Predicting subjective video quality

For a number of years, work has been performed to replace the manual process of human viewer trials with machines delivering results that highly correlate to the results obtained from ITU BT.500 trials. ITU J.144 attempted to save time and tedium by replacing humans with an algorithm that could take the place of the BT.500 human-based procedure. Although some success was achieved, more general applications remained unaddressed. The key challenges have been the complexity of the human vision system and its proper representation when feeding an electrical video data stream into the analysis engine. In recent years, a proliferation of encoding schemes, formats, resolutions and frame rates have increased the complexity of this task.

The human vision system

Objects in our surroundings usually produce reflections in the presence of light or directly produce light as in the case of most video displays. (See Figure 1.) This light or the reflections enters the human eye through the lens and pupil and triggers the receptors on the retina in the eye to produce a stimulus. The stimulus is passed through the optic nerve to the brain where the visual cortex turns the stimuli of the entire retina into a picture. The information channel to the brain (optic nerve) has a certain capacity further limiting our ability to resolve detail and process movement of the objects we are observing. Once the objects begin to move, acuity will degrade, and the human vision system is limited to processing about 30 pictures per second. Research indicates, however, that we can resolve light stimuli of a much higher frequency (temporal frequency resolution), given the proper settings other aspects of the light stimulus, such as sufficiently high average luminance level, etc.

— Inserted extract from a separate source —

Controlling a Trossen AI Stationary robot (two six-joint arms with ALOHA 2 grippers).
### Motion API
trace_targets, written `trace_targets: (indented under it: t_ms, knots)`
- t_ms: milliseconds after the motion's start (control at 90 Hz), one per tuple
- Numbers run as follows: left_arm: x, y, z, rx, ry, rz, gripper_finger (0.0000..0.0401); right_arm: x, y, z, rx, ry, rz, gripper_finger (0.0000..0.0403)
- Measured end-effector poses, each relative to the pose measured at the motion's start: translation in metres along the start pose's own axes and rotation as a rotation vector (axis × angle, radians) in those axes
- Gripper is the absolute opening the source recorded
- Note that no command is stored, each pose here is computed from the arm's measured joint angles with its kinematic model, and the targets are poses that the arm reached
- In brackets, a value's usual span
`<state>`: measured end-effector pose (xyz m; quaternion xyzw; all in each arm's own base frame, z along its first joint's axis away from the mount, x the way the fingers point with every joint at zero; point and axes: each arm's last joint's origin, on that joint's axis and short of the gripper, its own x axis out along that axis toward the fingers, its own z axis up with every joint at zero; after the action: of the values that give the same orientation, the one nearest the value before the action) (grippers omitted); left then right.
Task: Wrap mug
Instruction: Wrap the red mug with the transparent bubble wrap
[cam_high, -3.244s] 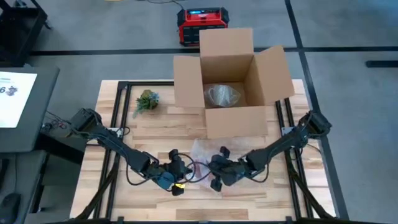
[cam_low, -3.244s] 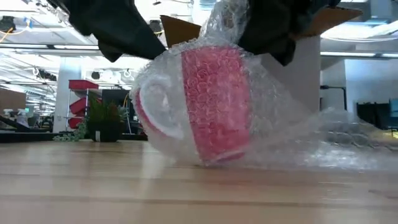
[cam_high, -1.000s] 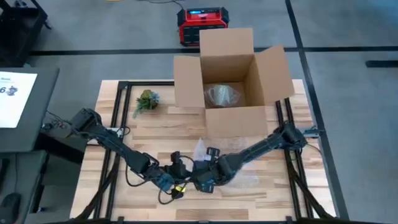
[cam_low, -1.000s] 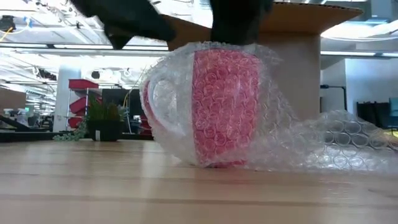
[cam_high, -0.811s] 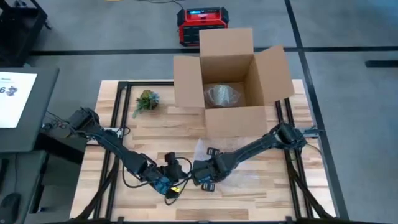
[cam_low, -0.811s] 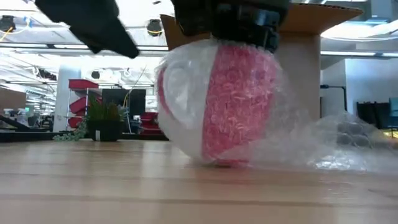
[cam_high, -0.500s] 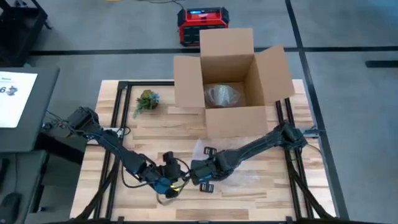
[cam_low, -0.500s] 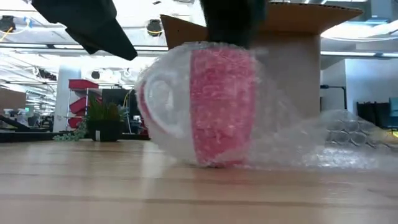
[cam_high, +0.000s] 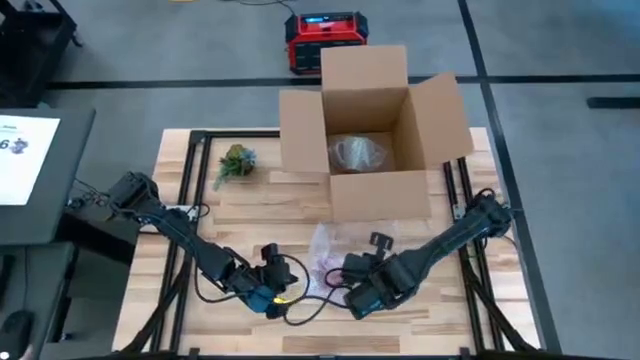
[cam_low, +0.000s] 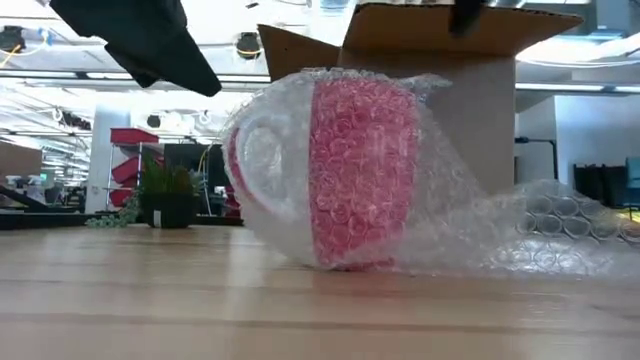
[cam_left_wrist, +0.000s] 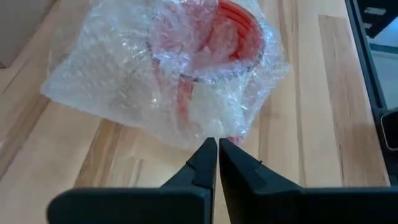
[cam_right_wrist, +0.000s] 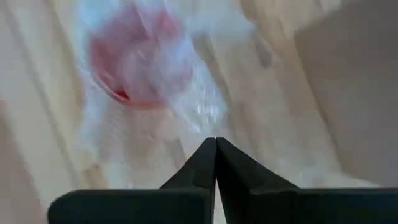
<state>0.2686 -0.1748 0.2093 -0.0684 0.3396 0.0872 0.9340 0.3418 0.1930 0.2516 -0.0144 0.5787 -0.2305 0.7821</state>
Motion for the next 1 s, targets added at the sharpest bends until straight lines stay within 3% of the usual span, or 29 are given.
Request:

The charging process of the receptors is dependent on the duration and intensity of the light stimulus. Charging and discharging cannot occur infinitely fast. Therefore, the human vision produces visual illusion such as the dark spots in the Hermann grid. (See Figure 2.) However, in an area on the retina where this dramatic difference in a charge profile exists, a drain from low charge areas occurs. This can be seen in gray scales in Figure 3, where the horizontal gray bar in the combined picture seems to have brighter and darker areas where the contrast is high. In reality, the gray horizontal bars are identical.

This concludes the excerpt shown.